*What needs to be done:* Your answer must be the listing, given again word for word.

^^^^^^^^

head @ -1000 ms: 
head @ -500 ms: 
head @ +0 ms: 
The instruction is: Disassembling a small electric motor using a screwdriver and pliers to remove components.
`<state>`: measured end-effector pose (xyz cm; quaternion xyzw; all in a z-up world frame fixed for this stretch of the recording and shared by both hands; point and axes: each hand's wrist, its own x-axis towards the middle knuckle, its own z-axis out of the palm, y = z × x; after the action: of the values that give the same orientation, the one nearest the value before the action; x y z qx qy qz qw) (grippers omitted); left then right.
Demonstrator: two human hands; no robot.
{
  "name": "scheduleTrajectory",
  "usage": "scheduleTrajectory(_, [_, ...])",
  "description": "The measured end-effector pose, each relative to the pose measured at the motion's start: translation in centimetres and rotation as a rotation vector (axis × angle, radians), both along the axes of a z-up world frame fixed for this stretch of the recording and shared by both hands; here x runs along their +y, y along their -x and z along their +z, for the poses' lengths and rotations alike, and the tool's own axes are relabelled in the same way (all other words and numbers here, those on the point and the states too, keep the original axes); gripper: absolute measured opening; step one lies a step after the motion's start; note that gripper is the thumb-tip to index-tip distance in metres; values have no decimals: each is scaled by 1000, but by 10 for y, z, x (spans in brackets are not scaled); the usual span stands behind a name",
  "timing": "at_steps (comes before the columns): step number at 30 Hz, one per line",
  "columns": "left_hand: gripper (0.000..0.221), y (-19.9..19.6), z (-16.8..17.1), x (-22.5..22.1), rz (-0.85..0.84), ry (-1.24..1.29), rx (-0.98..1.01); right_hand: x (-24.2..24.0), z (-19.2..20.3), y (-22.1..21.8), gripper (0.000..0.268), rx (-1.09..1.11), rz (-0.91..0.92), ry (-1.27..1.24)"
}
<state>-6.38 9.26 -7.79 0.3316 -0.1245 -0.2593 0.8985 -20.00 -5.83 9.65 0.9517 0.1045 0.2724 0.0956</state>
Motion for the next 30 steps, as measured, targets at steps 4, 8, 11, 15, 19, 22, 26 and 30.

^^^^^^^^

*Result of this task:*
head @ -1000 ms: 
head @ -500 ms: 
head @ +0 ms: 
The instruction is: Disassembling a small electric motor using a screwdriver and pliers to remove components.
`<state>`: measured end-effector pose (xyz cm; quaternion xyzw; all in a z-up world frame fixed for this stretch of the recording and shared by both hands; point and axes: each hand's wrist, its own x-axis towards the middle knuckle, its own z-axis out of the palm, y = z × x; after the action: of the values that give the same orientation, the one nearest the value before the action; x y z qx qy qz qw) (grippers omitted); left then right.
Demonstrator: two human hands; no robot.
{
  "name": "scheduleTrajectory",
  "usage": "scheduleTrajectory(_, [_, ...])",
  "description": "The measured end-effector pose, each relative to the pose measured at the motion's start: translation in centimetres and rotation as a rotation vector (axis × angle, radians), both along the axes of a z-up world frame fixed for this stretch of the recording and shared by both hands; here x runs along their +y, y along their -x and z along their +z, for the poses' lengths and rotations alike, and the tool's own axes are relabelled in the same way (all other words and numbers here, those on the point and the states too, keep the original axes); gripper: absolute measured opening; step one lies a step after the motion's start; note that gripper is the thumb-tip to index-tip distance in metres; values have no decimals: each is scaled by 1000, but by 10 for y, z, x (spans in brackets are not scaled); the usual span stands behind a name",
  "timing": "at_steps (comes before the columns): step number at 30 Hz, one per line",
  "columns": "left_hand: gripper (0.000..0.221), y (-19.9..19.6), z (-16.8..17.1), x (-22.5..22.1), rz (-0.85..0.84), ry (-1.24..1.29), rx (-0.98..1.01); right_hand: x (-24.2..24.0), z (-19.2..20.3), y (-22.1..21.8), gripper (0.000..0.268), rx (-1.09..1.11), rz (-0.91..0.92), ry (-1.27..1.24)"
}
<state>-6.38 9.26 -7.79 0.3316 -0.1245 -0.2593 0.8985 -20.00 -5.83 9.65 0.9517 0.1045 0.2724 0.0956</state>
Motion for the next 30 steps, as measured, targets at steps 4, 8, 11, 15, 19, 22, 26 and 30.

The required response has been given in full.